Alpha zero refactor (testing and polishing) #1362

alexunderch · 2025-08-17T11:31:13Z

We @parvxh, me, and @harmanagrawal present our first parts of the AlphaZero refactor. We (with the major help of the guys) have rewritten the models, using flax.linen and flax.nnx (not full support yet, but we'll fulfil it in the nearest future). Moreover, we added a replay buffer compatible with the gpu execution.

Problems that we've faced with:

multiprocessing vs jax combo: as jax operates in the multithreaded mode, it doesn't work in the fork method, thus we had to overwrite it. However, there are still spontaneous idle sections in the execution, which may be connected with not that clear usage of synchronisation primitives.

With this pr, we want to know if we're on the right direction and want to contribute to the persistent problem and not hold the solution process behind the closed doors.

Migrated the alphaZero model from tensorflow to JAX, the migrated model is in model_jax.py

google-cla · 2025-08-17T11:31:18Z

Thanks for your pull request! It looks like this may be your first contribution to a Google open source project. Before we can look at your pull request, you'll need to sign a Contributor License Agreement (CLA).

View this failed invocation of the CLA check for more information.

For the most up to date status, view the checks section at the bottom of the pull request.

lanctot · 2025-08-18T12:08:30Z

Awesome, thanks!

lanctot · 2025-08-19T11:50:12Z

Hi @alexunderch @parvxh @harmanagrawal ,

Just a quick question: why is it labeled "the first major part"? Because flax.nnx isn't fully working?

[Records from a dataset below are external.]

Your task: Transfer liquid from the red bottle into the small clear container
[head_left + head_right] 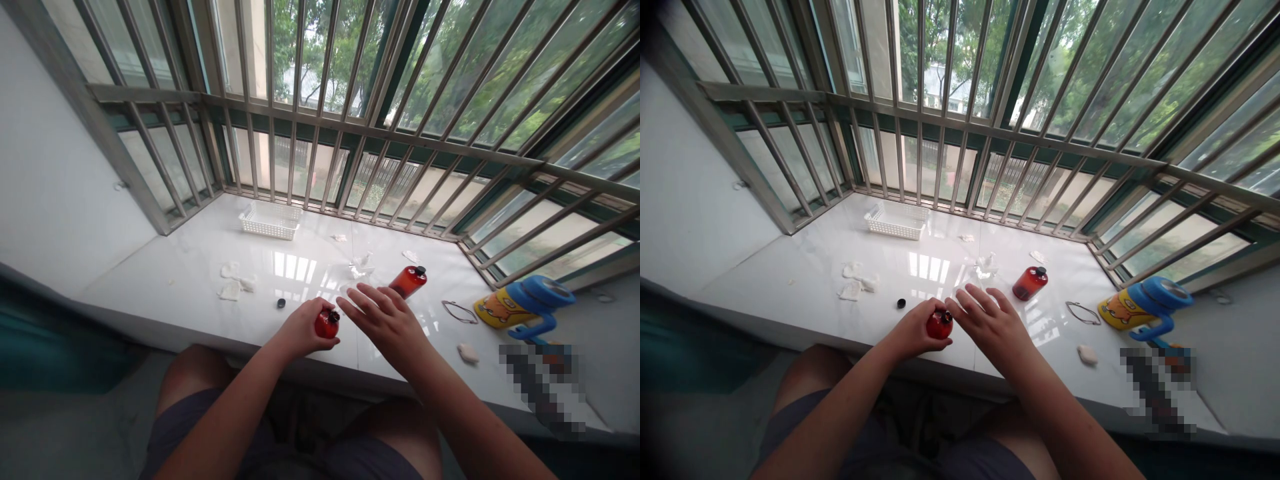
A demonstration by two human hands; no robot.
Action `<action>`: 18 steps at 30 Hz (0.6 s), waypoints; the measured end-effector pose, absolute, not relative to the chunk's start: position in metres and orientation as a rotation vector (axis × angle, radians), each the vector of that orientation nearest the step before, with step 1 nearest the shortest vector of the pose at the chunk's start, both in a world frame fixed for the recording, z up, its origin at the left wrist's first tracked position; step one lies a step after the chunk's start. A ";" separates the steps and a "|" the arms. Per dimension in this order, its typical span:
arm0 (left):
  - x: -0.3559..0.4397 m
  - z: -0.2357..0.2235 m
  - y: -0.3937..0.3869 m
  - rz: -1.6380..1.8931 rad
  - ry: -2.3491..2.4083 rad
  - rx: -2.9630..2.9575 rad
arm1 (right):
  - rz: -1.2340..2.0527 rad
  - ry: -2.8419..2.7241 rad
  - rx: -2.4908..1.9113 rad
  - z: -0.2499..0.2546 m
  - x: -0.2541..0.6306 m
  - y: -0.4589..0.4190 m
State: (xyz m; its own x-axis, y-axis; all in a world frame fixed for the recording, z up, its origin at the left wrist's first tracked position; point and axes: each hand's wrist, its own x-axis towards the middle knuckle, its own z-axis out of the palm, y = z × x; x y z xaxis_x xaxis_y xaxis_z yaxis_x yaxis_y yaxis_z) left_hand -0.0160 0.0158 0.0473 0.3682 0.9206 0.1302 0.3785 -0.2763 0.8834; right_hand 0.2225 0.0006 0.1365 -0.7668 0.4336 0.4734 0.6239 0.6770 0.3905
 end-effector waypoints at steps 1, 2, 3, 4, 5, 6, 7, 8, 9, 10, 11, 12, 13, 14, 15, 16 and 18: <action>-0.016 0.047 0.016 0.854 1.134 1.831 | -0.778 -2.550 -0.829 0.137 0.222 0.001; -0.016 0.047 0.016 0.854 1.135 1.832 | -0.777 -2.549 -0.827 0.138 0.222 0.001; -0.016 0.047 0.016 0.857 1.137 1.833 | -0.776 -2.549 -0.824 0.138 0.222 0.001; -0.016 0.047 0.016 0.860 1.140 1.833 | -0.774 -2.549 -0.821 0.139 0.221 0.001; -0.016 0.047 0.016 0.863 1.140 1.834 | -0.774 -2.550 -0.817 0.139 0.221 0.001; -0.016 0.047 0.016 0.866 1.140 1.833 | -0.773 -2.550 -0.815 0.139 0.221 0.001; -0.016 0.046 0.016 0.868 1.138 1.832 | -0.773 -2.550 -0.814 0.139 0.221 0.001; -0.017 0.047 0.016 0.868 1.137 1.831 | -0.773 -2.550 -0.814 0.139 0.220 0.001; -0.017 0.047 0.016 0.867 1.135 1.830 | -0.775 -2.551 -0.816 0.139 0.220 0.001; -0.017 0.047 0.016 0.865 1.135 1.830 | -0.777 -2.554 -0.819 0.139 0.220 0.002; -0.017 0.048 0.016 0.864 1.135 1.830 | -0.778 -2.558 -0.820 0.139 0.220 0.002; -0.017 0.048 0.016 0.862 1.135 1.831 | -0.779 -2.562 -0.819 0.139 0.220 0.002; -0.017 0.048 0.016 0.861 1.135 1.831 | -0.780 -2.565 -0.817 0.139 0.220 0.002; -0.017 0.048 0.016 0.861 1.135 1.831 | -0.780 -2.568 -0.815 0.139 0.220 0.002; -0.017 0.048 0.016 0.864 1.136 1.830 | -0.779 -2.570 -0.814 0.139 0.220 0.002; -0.016 0.048 0.016 0.868 1.135 1.829 | -0.778 -2.571 -0.813 0.139 0.220 0.002; -0.016 0.047 0.016 0.877 1.130 1.827 | -0.775 -2.574 -0.810 0.140 0.220 0.002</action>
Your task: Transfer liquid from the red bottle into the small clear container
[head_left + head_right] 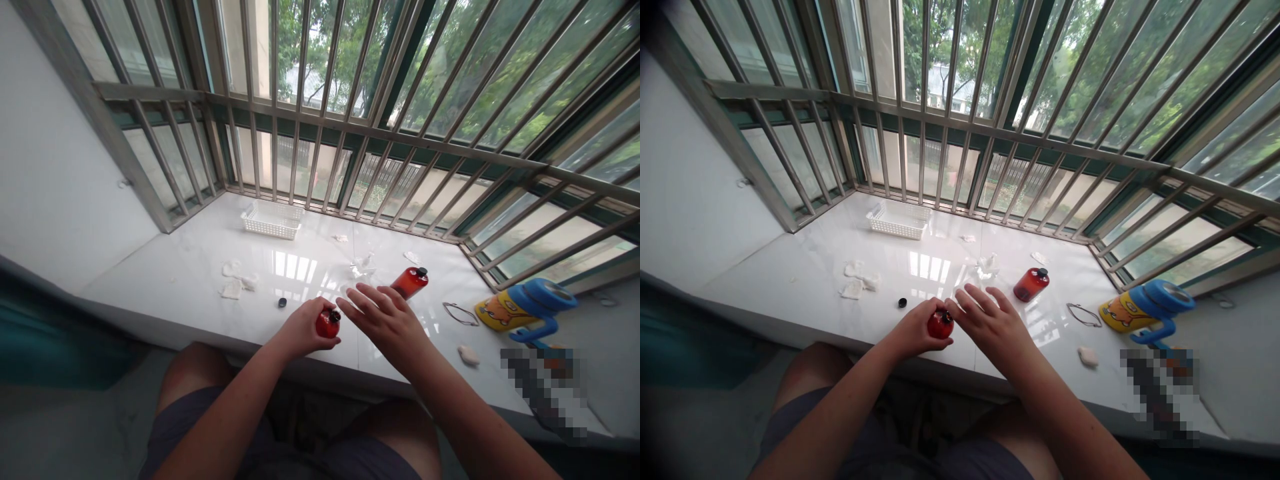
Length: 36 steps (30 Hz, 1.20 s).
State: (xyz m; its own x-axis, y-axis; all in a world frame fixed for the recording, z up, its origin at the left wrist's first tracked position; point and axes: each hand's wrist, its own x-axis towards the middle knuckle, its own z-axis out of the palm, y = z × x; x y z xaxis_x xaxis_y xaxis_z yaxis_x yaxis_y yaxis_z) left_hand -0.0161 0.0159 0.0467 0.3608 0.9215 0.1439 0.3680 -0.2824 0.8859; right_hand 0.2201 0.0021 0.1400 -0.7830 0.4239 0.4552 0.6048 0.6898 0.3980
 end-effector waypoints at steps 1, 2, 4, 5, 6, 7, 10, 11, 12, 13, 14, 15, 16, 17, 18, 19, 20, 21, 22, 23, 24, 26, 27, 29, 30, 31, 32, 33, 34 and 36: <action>-0.016 0.046 0.016 0.883 1.127 1.826 | -0.775 -2.575 -0.807 0.140 0.220 0.002; -0.016 0.046 0.016 0.887 1.124 1.826 | -0.774 -2.576 -0.803 0.141 0.220 0.002; -0.016 0.045 0.016 0.892 1.121 1.825 | -0.775 -2.579 -0.795 0.141 0.220 0.003; -0.016 0.045 0.016 0.893 1.123 1.823 | -0.774 -2.581 -0.793 0.142 0.220 0.003; -0.016 0.045 0.016 0.893 1.125 1.823 | -0.773 -2.583 -0.791 0.142 0.220 0.003; -0.016 0.046 0.016 0.891 1.127 1.822 | -0.773 -2.586 -0.788 0.142 0.220 0.003; -0.017 0.047 0.016 0.888 1.125 1.820 | -0.778 -2.597 -0.784 0.144 0.220 0.003; -0.017 0.047 0.016 0.887 1.123 1.820 | -0.783 -2.603 -0.786 0.144 0.220 0.003; -0.017 0.047 0.016 0.887 1.122 1.819 | -0.788 -2.608 -0.790 0.145 0.220 0.003; -0.017 0.048 0.016 0.886 1.121 1.818 | -0.793 -2.613 -0.793 0.146 0.220 0.003; -0.016 0.048 0.016 0.885 1.120 1.818 | -0.797 -2.616 -0.795 0.146 0.220 0.003; -0.016 0.048 0.016 0.885 1.120 1.819 | -0.799 -2.617 -0.793 0.147 0.220 0.003; -0.016 0.048 0.016 0.886 1.120 1.820 | -0.800 -2.617 -0.789 0.147 0.220 0.003; -0.016 0.048 0.017 0.888 1.120 1.820 | -0.802 -2.616 -0.784 0.147 0.220 0.003; -0.016 0.048 0.017 0.889 1.121 1.819 | -0.805 -2.616 -0.780 0.148 0.220 0.003; -0.016 0.047 0.017 0.889 1.122 1.819 | -0.809 -2.617 -0.776 0.148 0.220 0.003; -0.016 0.047 0.017 0.888 1.123 1.817 | -0.813 -2.617 -0.772 0.148 0.220 0.003; -0.016 0.047 0.017 0.887 1.124 1.816 | -0.816 -2.619 -0.770 0.148 0.220 0.003; -0.016 0.047 0.017 0.886 1.126 1.816 | -0.816 -2.620 -0.769 0.148 0.220 0.003; -0.016 0.046 0.017 0.887 1.129 1.818 | -0.816 -2.621 -0.767 0.149 0.220 0.004; -0.016 0.046 0.017 0.886 1.132 1.821 | -0.815 -2.620 -0.763 0.149 0.220 0.004; -0.016 0.046 0.017 0.885 1.140 1.827 | -0.819 -2.616 -0.757 0.149 0.219 0.004; -0.015 0.046 0.017 0.885 1.142 1.829 | -0.826 -2.615 -0.756 0.149 0.219 0.004; -0.015 0.047 0.017 0.886 1.145 1.830 | -0.841 -2.616 -0.756 0.149 0.218 0.005; -0.015 0.047 0.017 0.887 1.144 1.830 | -0.846 -2.618 -0.756 0.149 0.217 0.005; -0.015 0.048 0.017 0.886 1.142 1.829 | -0.848 -2.621 -0.754 0.149 0.217 0.005; -0.016 0.048 0.017 0.883 1.139 1.828 | -0.847 -2.624 -0.752 0.149 0.217 0.004; -0.016 0.049 0.017 0.878 1.138 1.827 | -0.844 -2.626 -0.752 0.149 0.216 0.004; -0.016 0.049 0.017 0.871 1.139 1.825 | -0.839 -2.627 -0.754 0.148 0.215 0.004; -0.017 0.049 0.017 0.861 1.145 1.822 | -0.819 -2.622 -0.767 0.146 0.214 0.004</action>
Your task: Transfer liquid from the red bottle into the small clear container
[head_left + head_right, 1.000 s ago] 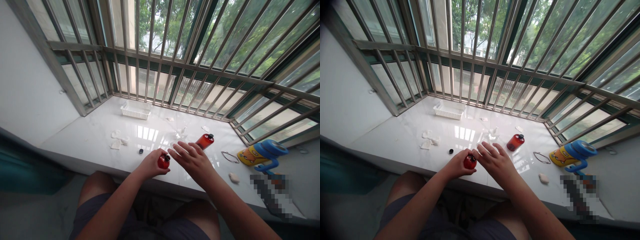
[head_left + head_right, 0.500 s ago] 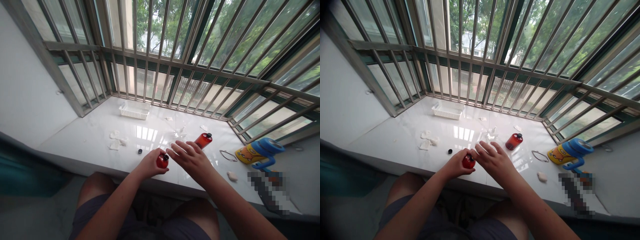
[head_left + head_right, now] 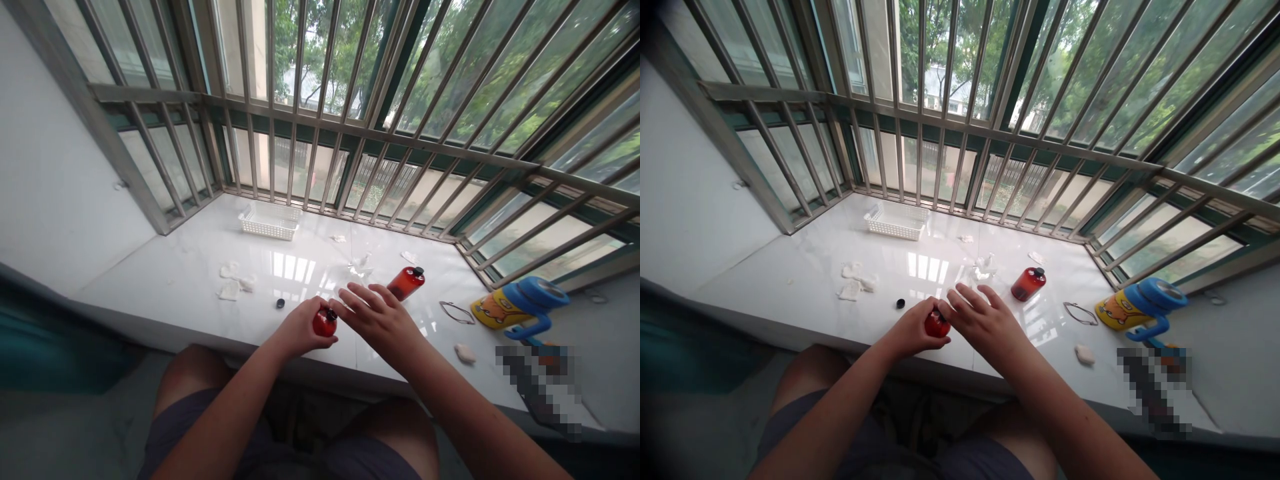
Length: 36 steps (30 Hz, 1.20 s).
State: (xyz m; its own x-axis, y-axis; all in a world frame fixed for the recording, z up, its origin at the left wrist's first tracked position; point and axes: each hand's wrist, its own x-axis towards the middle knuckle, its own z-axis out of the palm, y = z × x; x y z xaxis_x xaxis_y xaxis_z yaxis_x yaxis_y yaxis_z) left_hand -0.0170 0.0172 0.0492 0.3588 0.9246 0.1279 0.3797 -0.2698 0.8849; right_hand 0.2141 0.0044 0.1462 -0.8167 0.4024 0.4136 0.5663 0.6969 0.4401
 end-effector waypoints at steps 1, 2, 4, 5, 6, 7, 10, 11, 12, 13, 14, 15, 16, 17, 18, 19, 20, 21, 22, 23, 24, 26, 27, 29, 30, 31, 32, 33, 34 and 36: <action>-0.017 0.048 0.017 0.861 1.148 1.821 | -0.803 -2.617 -0.777 0.144 0.214 0.005; -0.017 0.047 0.018 0.866 1.148 1.820 | -0.784 -2.611 -0.787 0.141 0.213 0.005; -0.018 0.045 0.018 0.887 1.137 1.812 | -0.732 -2.598 -0.821 0.132 0.213 0.006; -0.018 0.043 0.018 0.899 1.130 1.805 | -0.698 -2.586 -0.849 0.127 0.213 0.007; -0.018 0.042 0.018 0.909 1.122 1.797 | -0.658 -2.567 -0.885 0.121 0.213 0.007; -0.019 0.041 0.018 0.918 1.115 1.789 | -0.609 -2.540 -0.929 0.114 0.214 0.007; -0.020 0.038 0.018 0.938 1.105 1.766 | -0.412 -2.420 -1.080 0.093 0.216 0.006; -0.021 0.037 0.017 0.949 1.106 1.757 | -0.340 -2.364 -1.127 0.085 0.216 0.005; -0.021 0.036 0.017 0.963 1.112 1.745 | -0.268 -2.299 -1.172 0.076 0.217 0.004; -0.022 0.034 0.016 0.982 1.121 1.727 | -0.196 -2.229 -1.215 0.066 0.218 0.002; -0.023 0.032 0.016 1.005 1.134 1.705 | -0.121 -2.155 -1.255 0.055 0.218 0.000; -0.024 0.029 0.015 1.034 1.146 1.679 | -0.039 -2.083 -1.296 0.043 0.220 -0.001; -0.025 0.025 0.015 1.065 1.154 1.653 | 0.049 -2.011 -1.337 0.031 0.221 -0.003; -0.026 0.022 0.014 1.096 1.156 1.630 | 0.140 -1.937 -1.382 0.018 0.223 -0.005; -0.027 0.019 0.014 1.127 1.151 1.612 | 0.228 -1.857 -1.436 0.005 0.226 -0.007; -0.027 0.015 0.014 1.156 1.143 1.600 | 0.309 -1.770 -1.494 -0.007 0.229 -0.008; -0.026 0.012 0.014 1.182 1.134 1.595 | 0.388 -1.687 -1.544 -0.017 0.232 -0.009; -0.025 0.010 0.014 1.205 1.128 1.592 | 0.454 -1.609 -1.583 -0.026 0.235 -0.010; -0.023 0.007 0.015 1.223 1.129 1.590 | 0.503 -1.549 -1.612 -0.032 0.237 -0.011; -0.021 0.005 0.016 1.237 1.136 1.590 | 0.534 -1.510 -1.631 -0.037 0.240 -0.011; -0.019 0.002 0.017 1.242 1.149 1.592 | 0.546 -1.492 -1.647 -0.040 0.242 -0.011; -0.016 -0.002 0.021 1.236 1.187 1.619 | 0.532 -1.509 -1.675 -0.042 0.245 -0.011; -0.017 -0.004 0.024 1.231 1.204 1.653 | 0.519 -1.531 -1.682 -0.043 0.245 -0.010; -0.023 -0.007 0.028 1.213 1.216 1.785 | 0.479 -1.573 -1.671 -0.045 0.246 -0.010; -0.029 -0.009 0.030 1.198 1.215 1.875 | 0.449 -1.592 -1.654 -0.046 0.245 -0.010; -0.037 -0.009 0.031 1.177 1.215 1.971 | 0.412 -1.609 -1.631 -0.048 0.245 -0.010; -0.047 -0.009 0.032 1.150 1.224 2.061 | 0.370 -1.624 -1.606 -0.050 0.245 -0.012; -0.058 -0.009 0.033 1.122 1.249 2.134 | 0.325 -1.638 -1.583 -0.051 0.245 -0.013; -0.069 -0.008 0.033 1.093 1.282 2.187 | 0.282 -1.647 -1.562 -0.052 0.245 -0.016; -0.093 -0.007 0.035 1.023 1.340 2.242 | 0.210 -1.647 -1.526 -0.049 0.245 -0.023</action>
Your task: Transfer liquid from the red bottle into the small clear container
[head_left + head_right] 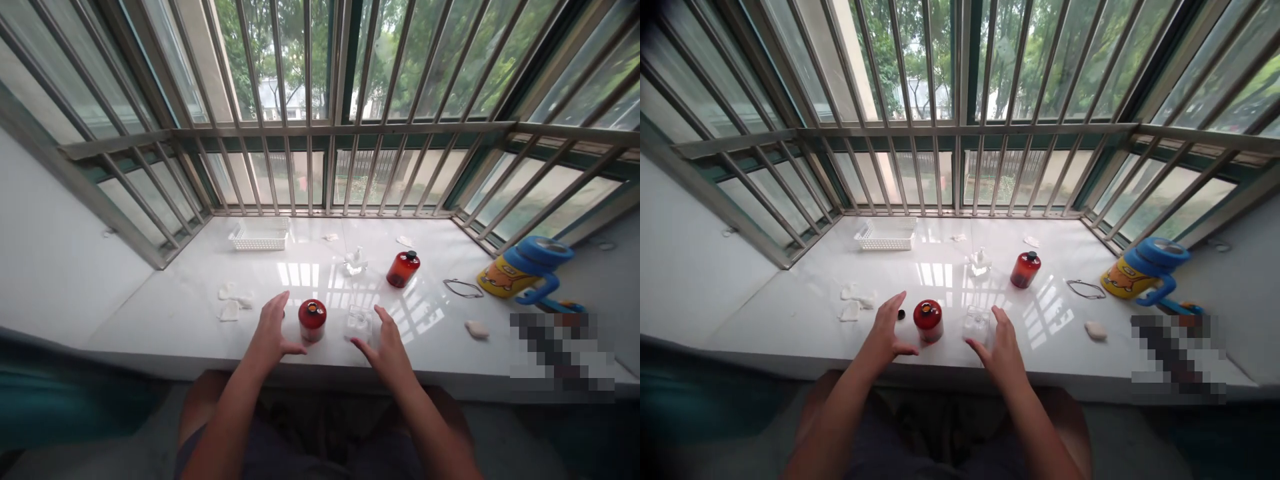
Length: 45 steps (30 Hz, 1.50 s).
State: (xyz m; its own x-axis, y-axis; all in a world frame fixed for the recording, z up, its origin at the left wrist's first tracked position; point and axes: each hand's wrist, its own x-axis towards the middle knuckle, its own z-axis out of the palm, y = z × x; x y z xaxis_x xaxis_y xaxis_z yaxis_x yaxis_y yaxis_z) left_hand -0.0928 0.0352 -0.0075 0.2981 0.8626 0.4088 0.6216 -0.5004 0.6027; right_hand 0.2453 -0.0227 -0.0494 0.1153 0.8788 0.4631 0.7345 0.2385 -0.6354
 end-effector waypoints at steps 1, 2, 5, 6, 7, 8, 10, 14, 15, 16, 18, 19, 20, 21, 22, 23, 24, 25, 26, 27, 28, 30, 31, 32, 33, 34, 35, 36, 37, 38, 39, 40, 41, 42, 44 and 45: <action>-0.103 -0.008 0.036 0.981 1.355 2.256 | 0.179 -1.635 -1.512 -0.046 0.245 -0.027; -0.112 -0.008 0.038 0.944 1.379 2.261 | 0.148 -1.614 -1.497 -0.042 0.244 -0.031; -0.126 -0.014 0.044 0.864 1.488 2.284 | 0.059 -1.530 -1.455 -0.026 0.240 -0.045; -0.127 -0.016 0.047 0.847 1.530 2.295 | 0.035 -1.508 -1.443 -0.021 0.238 -0.048; -0.127 -0.019 0.050 0.830 1.565 2.305 | 0.017 -1.496 -1.430 -0.016 0.235 -0.052; -0.126 -0.020 0.053 0.815 1.593 2.309 | 0.006 -1.496 -1.416 -0.011 0.233 -0.055; -0.120 -0.022 0.058 0.795 1.632 2.282 | -0.001 -1.518 -1.380 -0.004 0.229 -0.059; -0.109 -0.020 0.063 0.815 1.643 2.176 | 0.009 -1.569 -1.318 0.004 0.223 -0.062; -0.108 -0.019 0.063 0.824 1.637 2.161 | 0.017 -1.580 -1.312 0.006 0.222 -0.062; -0.106 -0.018 0.063 0.831 1.632 2.151 | 0.026 -1.590 -1.306 0.007 0.221 -0.063; -0.103 -0.014 0.062 0.845 1.634 2.141 | 0.049 -1.609 -1.297 0.012 0.217 -0.064; -0.101 -0.010 0.060 0.856 1.647 2.116 | 0.062 -1.617 -1.288 0.015 0.214 -0.064; -0.098 -0.006 0.056 0.878 1.657 2.053 | 0.075 -1.627 -1.271 0.020 0.211 -0.065; -0.094 0.000 0.052 0.921 1.650 1.944 | 0.086 -1.641 -1.241 0.024 0.207 -0.066; -0.088 0.008 0.046 0.979 1.617 1.799 | 0.095 -1.662 -1.202 0.030 0.202 -0.066; -0.082 0.017 0.038 1.045 1.544 1.622 | 0.105 -1.689 -1.157 0.036 0.196 -0.066; -0.075 0.026 0.030 1.128 1.439 1.458 | 0.110 -1.720 -1.110 0.042 0.189 -0.066; -0.068 0.037 0.021 1.171 1.328 1.346 | 0.114 -1.753 -1.063 0.049 0.183 -0.065; -0.061 0.047 0.011 1.202 1.242 1.270 | 0.117 -1.786 -1.020 0.055 0.175 -0.064; -0.054 0.058 0.002 1.203 1.166 1.221 | 0.120 -1.815 -0.980 0.060 0.168 -0.063; -0.048 0.067 -0.006 1.186 1.102 1.184 | 0.125 -1.833 -0.949 0.065 0.162 -0.062; -0.039 0.082 -0.020 1.156 1.016 1.116 | 0.128 -1.826 -0.910 0.073 0.150 -0.059; -0.036 0.086 -0.024 1.146 0.988 1.087 | 0.128 -1.810 -0.903 0.076 0.146 -0.058; -0.034 0.089 -0.028 1.143 0.969 1.061 | 0.129 -1.792 -0.900 0.078 0.143 -0.057; -0.032 0.091 -0.030 1.140 0.955 1.043 | 0.132 -1.779 -0.894 0.079 0.140 -0.057; -0.032 0.091 -0.031 1.135 0.945 1.035 | 0.138 -1.775 -0.882 0.080 0.139 -0.056; -0.033 0.090 -0.031 1.126 0.939 1.037 | 0.149 -1.779 -0.865 0.081 0.138 -0.055; -0.034 0.089 -0.030 1.117 0.939 1.049 | 0.163 -1.783 -0.848 0.082 0.139 -0.053; -0.036 0.086 -0.028 1.116 0.947 1.071 | 0.173 -1.782 -0.836 0.082 0.139 -0.051; -0.038 0.084 -0.026 1.123 0.966 1.109 | 0.178 -1.773 -0.836 0.082 0.141 -0.048; -0.041 0.081 -0.023 1.140 0.998 1.167 | 0.180 -1.761 -0.855 0.082 0.143 -0.045; -0.045 0.077 -0.020 1.159 1.047 1.245 | 0.182 -1.753 -0.892 0.082 0.146 -0.040; -0.048 0.074 -0.016 1.172 1.110 1.341 | 0.186 -1.753 -0.942 0.081 0.149 -0.034; -0.051 0.070 -0.012 1.173 1.181 1.449 | 0.194 -1.764 -0.997 0.080 0.151 -0.028; -0.055 0.064 -0.003 1.123 1.304 1.652 | 0.214 -1.815 -1.089 0.077 0.155 -0.014; -0.055 0.060 0.001 1.087 1.344 1.723 | 0.221 -1.848 -1.117 0.075 0.156 -0.008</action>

What's missing? Does this currently work with flax.linen? I'd really like to see a few graphs in a small game convincingly learning. Would that be possible to show? How long would it take, on e.g. Tic-Tac-Toe?

alexunderch · 2025-08-19T11:55:19Z

Yes, exacltly.

flax.nnx is not fully working, there are some minor fixes (e.g. conv dimension calculation and tests) left
the implementation does work, however, there happen some problems due to multiprocessing (one of the process stales)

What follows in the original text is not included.